Intervention d’Antoine Chauvel (École Émancipée) dans le débat général


Le meurtre de Grande Combe confirme de façon dramatique la montée de l’islamophobie en France. Mais aussi que des digues politiques continuent de rompre.

Ce crime est la conséquence directe d’une libération de la parole raciste qui facilite, dans un continuum abject, des passages à l’acte toujours plus graves

L’islamophobie, devenue une expression majeure du racisme en France, est la résultante d’un lent processus d’altérisation et de racialisation des musulmanes et musulmans, processus qui s’inscrit à la fois dans un contexte post-colonial et de théorisation d’un prétendu « choc des civilisations ». Désormais ils et elles incarnent les ennemi·es intérieur·es, remettant en cause modes de vie, racines et traditions fantasmées.

C’est la « panique identitaire », savamment et puissamment orchestrée politiquement et médiatiquement. 
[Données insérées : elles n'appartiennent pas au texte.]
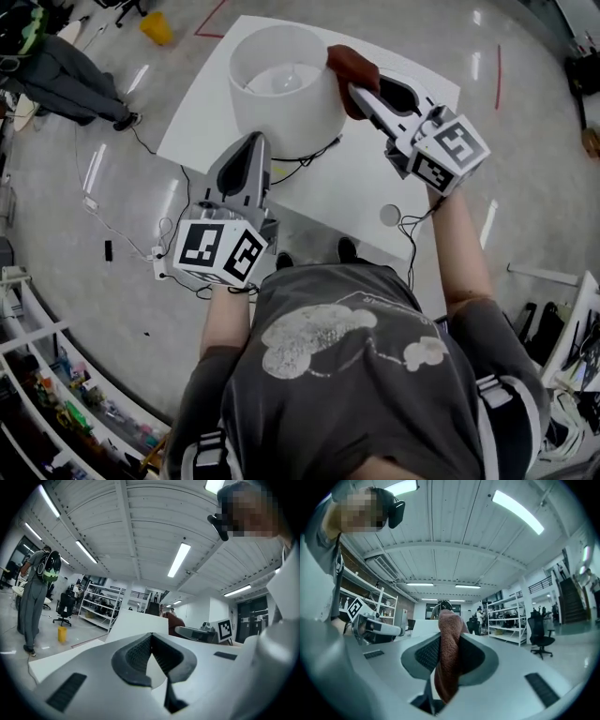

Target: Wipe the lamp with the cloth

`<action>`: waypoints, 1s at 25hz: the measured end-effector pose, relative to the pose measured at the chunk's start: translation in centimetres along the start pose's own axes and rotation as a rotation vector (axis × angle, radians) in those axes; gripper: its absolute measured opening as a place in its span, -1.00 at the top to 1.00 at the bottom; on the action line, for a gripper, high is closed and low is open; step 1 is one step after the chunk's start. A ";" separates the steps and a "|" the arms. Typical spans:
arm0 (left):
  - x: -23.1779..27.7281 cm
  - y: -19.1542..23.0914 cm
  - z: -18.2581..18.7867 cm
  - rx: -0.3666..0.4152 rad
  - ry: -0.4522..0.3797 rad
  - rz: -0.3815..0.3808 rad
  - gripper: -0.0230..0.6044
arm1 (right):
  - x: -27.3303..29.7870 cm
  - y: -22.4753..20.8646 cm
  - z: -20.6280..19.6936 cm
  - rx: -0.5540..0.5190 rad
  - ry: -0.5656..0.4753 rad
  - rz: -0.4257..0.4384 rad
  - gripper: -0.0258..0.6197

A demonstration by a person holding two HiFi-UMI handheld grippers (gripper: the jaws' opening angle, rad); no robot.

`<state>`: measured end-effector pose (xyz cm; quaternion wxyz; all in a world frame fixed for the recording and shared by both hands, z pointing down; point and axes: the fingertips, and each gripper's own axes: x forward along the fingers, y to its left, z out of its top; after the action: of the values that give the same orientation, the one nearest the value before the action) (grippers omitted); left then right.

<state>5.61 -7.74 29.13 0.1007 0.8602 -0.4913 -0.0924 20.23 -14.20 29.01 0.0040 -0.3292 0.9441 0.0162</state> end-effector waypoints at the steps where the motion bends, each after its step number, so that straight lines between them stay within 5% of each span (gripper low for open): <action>1: 0.0 0.0 -0.1 -0.003 0.008 -0.013 0.90 | -0.4 0.2 -1.0 0.005 0.015 -0.011 0.64; 16: -0.1 1.6 -2.9 -0.094 0.101 -0.156 0.90 | -3.6 2.1 -12.4 0.211 0.187 -0.245 0.64; 20: -1.0 2.9 -3.2 -0.114 0.114 -0.173 0.90 | -4.3 2.8 -11.5 0.199 0.173 -0.303 0.64; 25: -1.2 3.0 -2.0 -0.103 0.107 -0.235 0.90 | -5.1 3.6 -5.7 0.133 0.064 -0.355 0.64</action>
<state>3.03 -8.00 31.97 0.1595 0.9092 -0.3757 -0.0826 22.00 -8.37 34.91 -0.0015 -0.4902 0.8697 -0.0577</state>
En faisant le choix d’une réaction très tardive, de ne pas se déplacer sur les lieux du crime, de ne pas rencontrer la famille de la victime et de nommer, contrairement au ministère public, la dimension islamophobe du crime, Retailleau, un des plus hauts personnages de l’État, acte un traitement différencié, des citoyen·nes en fonction de leur religion.

Engagé dans une course à la présidence de LR dans un contexte de potentielle union des droites, il confirme que cette fusion des réactionnaires se fera sur la base des discriminations dont la xénophobie et l’islamophobie soudent, selon le chercheur Félicien Faury, le vote transclasse en faveur du RN. La question d’exiger la démission du Ministre de l’intérieur doit être posée.

Le racisme ne fait pas qu’occulter la question sociale et diviser notre camp social.

S’il s’articule avec les questions de classe et de genre, il a aussi des dynamiques propres qui doivent être traitées comme telle par le mouvement syndical notamment au vu du poids que confère la période à cette question raciale.

 La campagne intersyndicale contre le racisme sur les lieux de travail doit s’amplifier, en intégrant toutes les dimensions du racisme. Les secteurs fédéraux concernés doivent être associés pour que toutes les énergies disponibles soient utilisées à leur juste valeur et permettre ainsi à la FSU d’en être une force motrice.

 Mais la question des résistances dépasse cette campagne nécessaire. Elle oblige à construire des cadres larges avec l’ensemble du mouvement social sans exclusive aucune. Construire des cadres de luttes spécifiques à ces questions, qui rassemblent largement et en allié·es des premier et premières concernées.

 Face à l’islamophobie, mener notre travail syndical et notre travail de force progressiste est un impératif qui s’avère désormais vital.